◆ What you should do ◆
Write the entries out exactly, with the final line being the one containing "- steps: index".

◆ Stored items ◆
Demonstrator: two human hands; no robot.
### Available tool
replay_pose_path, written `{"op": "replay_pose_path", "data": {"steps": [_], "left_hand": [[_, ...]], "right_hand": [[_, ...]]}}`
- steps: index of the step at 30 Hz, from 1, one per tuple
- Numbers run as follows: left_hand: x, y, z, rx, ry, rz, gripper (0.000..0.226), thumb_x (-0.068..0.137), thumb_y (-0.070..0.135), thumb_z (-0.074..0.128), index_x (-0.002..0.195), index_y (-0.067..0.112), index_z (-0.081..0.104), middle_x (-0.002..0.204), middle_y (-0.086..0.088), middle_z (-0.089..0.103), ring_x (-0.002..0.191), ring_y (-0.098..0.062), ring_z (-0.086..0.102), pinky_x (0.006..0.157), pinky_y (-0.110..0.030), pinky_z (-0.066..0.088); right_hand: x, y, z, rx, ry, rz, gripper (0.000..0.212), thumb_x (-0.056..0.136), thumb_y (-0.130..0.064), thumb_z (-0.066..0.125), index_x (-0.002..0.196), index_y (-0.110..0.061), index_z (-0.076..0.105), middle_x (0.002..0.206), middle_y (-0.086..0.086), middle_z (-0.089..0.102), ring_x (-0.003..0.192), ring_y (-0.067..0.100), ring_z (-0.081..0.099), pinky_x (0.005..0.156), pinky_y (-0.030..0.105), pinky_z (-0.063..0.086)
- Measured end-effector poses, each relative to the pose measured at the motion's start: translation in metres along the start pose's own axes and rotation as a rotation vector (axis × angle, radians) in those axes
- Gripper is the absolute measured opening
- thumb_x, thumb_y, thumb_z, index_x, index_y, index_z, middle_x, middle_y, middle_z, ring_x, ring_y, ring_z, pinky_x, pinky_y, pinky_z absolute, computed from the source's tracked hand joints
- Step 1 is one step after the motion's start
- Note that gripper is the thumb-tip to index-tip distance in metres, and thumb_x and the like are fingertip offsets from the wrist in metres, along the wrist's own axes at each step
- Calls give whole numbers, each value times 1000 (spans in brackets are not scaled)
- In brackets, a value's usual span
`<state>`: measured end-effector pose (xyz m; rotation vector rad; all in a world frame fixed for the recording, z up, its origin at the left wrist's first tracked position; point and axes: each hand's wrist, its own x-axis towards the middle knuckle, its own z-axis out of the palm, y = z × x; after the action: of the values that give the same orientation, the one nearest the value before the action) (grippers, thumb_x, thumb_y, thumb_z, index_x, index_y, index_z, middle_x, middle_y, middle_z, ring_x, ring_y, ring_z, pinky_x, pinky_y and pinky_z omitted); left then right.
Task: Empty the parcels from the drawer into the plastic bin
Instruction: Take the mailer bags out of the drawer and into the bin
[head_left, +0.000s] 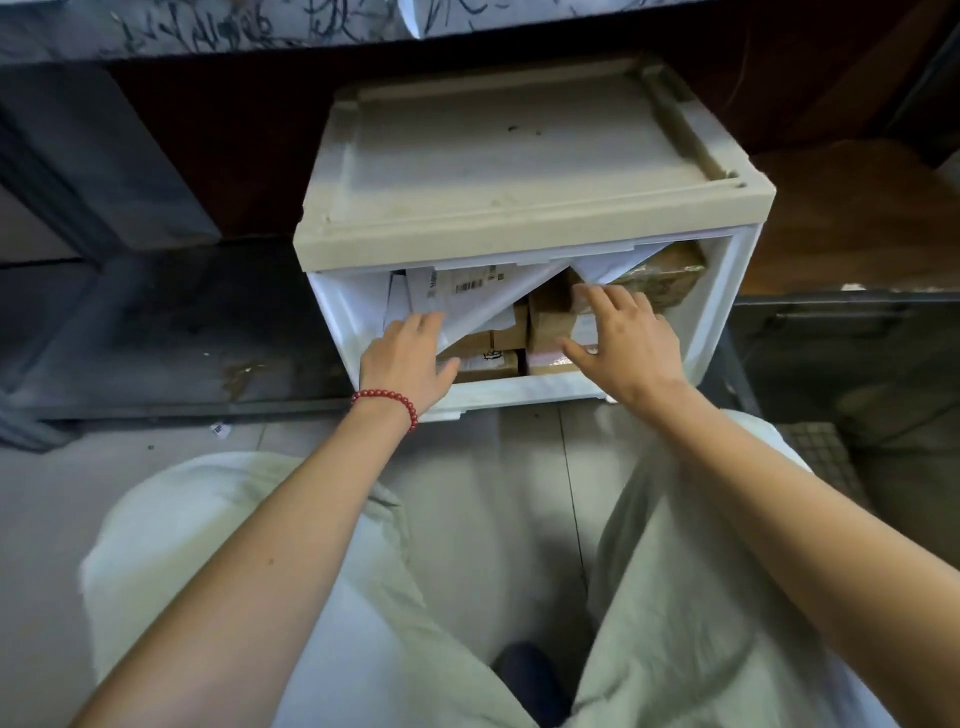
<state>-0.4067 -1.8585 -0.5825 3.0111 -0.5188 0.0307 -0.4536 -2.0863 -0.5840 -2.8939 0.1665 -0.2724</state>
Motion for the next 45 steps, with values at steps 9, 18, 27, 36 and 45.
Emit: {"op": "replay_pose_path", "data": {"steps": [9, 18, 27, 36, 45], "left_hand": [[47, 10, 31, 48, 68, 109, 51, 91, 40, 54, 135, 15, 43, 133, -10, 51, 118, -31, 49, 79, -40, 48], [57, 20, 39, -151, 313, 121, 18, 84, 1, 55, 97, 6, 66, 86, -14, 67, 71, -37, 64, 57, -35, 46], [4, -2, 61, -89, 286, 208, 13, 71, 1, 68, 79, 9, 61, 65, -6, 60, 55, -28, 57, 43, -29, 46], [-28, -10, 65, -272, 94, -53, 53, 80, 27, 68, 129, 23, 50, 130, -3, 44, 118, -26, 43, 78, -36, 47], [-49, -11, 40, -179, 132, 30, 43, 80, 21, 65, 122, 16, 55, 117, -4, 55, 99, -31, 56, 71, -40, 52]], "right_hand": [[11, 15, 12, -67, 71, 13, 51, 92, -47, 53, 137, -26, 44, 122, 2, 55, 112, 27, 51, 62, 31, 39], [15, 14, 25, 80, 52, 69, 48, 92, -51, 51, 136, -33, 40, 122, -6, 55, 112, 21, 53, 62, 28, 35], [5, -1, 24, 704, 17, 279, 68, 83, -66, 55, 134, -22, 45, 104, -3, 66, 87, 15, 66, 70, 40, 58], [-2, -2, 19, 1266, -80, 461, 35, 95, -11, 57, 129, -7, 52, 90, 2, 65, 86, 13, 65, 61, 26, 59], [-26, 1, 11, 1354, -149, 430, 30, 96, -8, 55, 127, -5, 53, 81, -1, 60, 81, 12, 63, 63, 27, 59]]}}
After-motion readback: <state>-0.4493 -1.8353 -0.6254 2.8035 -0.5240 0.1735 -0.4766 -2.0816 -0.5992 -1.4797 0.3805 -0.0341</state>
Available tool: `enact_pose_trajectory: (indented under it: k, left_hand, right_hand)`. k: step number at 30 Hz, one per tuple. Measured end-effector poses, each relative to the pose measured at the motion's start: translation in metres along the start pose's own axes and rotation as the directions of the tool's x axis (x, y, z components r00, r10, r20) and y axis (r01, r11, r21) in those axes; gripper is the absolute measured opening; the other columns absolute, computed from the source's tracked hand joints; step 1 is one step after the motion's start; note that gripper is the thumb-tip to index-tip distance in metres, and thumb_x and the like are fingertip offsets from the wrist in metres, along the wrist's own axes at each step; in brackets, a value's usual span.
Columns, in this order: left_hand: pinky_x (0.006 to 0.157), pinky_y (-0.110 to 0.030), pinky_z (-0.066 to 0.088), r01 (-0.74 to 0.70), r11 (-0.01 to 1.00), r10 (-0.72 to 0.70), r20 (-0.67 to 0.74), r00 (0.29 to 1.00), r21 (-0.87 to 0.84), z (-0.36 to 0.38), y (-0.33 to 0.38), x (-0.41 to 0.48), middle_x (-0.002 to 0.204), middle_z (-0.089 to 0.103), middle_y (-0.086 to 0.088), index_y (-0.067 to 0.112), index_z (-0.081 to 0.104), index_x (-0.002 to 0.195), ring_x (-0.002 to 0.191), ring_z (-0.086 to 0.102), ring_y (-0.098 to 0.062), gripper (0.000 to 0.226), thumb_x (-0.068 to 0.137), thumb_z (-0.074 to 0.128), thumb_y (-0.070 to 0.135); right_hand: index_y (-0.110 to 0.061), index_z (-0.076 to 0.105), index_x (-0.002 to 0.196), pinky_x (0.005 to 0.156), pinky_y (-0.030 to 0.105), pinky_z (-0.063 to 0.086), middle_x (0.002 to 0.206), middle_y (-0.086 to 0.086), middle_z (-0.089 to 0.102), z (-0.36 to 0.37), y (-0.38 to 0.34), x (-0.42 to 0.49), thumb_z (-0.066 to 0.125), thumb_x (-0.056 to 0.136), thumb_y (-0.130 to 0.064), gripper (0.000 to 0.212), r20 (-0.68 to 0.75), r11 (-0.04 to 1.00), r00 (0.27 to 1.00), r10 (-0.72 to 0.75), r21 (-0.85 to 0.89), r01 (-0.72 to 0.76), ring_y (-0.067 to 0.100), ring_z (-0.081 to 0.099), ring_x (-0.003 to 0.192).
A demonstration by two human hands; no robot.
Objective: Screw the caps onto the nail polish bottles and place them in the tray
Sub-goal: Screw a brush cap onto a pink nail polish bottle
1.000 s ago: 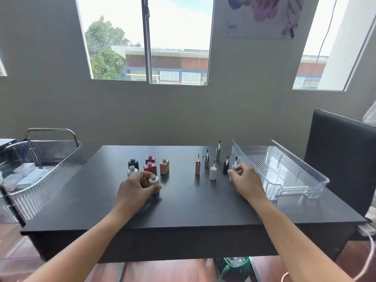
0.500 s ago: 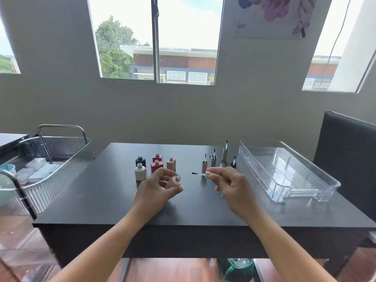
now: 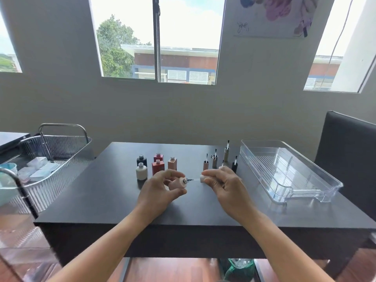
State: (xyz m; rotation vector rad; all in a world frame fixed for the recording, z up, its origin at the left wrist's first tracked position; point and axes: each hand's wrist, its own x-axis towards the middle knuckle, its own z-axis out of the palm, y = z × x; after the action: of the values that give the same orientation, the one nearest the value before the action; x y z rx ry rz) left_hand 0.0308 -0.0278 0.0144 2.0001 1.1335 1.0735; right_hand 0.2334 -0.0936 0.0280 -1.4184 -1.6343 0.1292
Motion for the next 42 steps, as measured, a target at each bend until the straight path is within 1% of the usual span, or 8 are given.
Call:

◆ Answer space ◆
Demonstrator: two human hands; no robot.
### Available tool
replay_pose_path, written `{"op": "replay_pose_path", "data": {"steps": [_], "left_hand": [[_, ...]], "right_hand": [[_, ...]]}}`
- steps: index of the step at 30 Hz, from 1, one per tuple

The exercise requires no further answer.